§ What you will do
The word "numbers" turns up on some lines of this data; say how many, and give no other text.

§ Dataset content
════════
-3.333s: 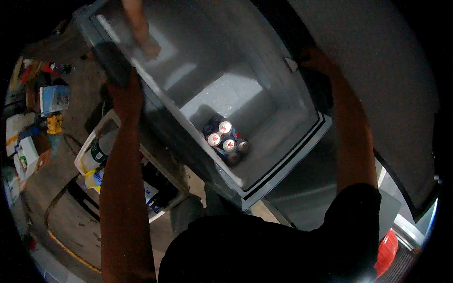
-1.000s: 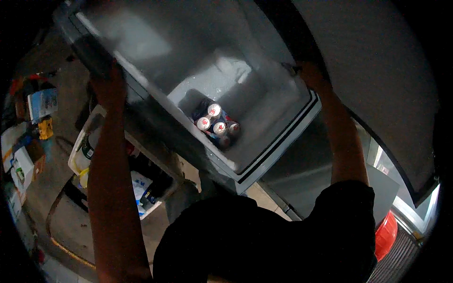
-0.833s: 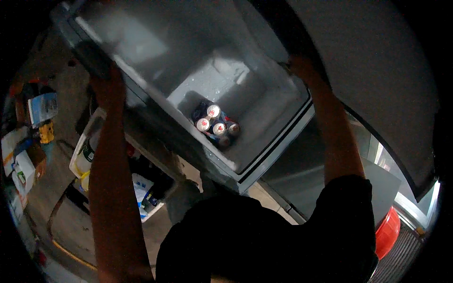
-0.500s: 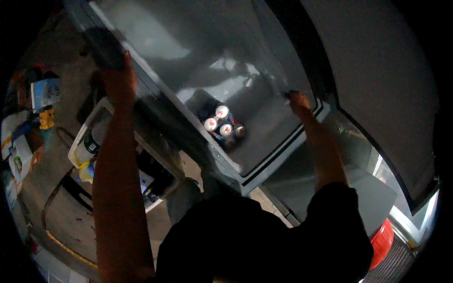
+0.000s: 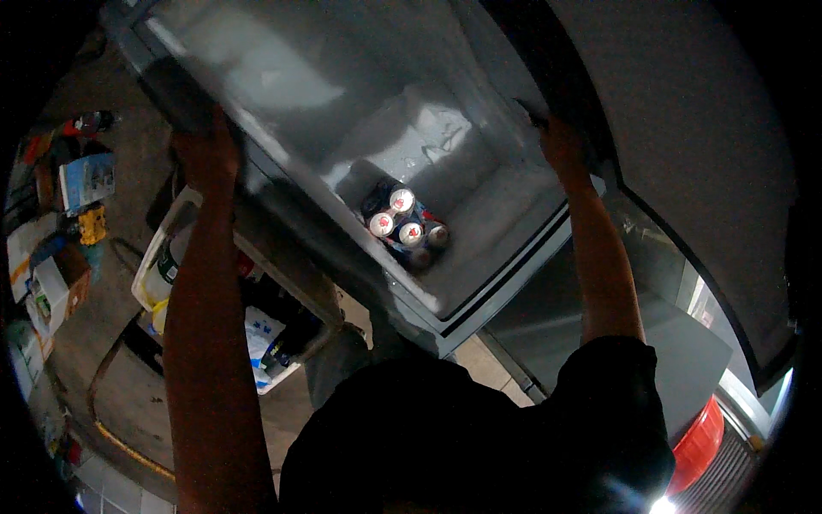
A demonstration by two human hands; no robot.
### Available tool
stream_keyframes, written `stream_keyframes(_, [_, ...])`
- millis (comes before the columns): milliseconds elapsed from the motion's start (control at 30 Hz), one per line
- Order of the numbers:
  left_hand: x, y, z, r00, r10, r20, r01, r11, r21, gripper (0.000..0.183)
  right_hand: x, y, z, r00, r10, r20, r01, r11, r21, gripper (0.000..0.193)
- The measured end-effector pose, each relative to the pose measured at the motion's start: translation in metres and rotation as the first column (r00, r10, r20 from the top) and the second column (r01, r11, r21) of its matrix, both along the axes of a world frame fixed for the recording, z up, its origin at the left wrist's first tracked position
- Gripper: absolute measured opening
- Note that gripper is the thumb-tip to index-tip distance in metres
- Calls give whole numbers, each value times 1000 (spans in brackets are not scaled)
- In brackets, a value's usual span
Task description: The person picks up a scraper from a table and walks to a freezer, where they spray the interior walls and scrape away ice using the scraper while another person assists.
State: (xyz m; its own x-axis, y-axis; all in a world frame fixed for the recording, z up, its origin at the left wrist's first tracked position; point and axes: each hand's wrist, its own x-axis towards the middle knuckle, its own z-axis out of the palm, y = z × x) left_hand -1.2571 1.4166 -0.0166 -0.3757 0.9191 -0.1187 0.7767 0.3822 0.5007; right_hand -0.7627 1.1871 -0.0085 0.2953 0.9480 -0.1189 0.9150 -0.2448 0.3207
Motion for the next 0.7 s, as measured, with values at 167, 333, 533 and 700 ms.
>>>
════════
§ Response to the task
2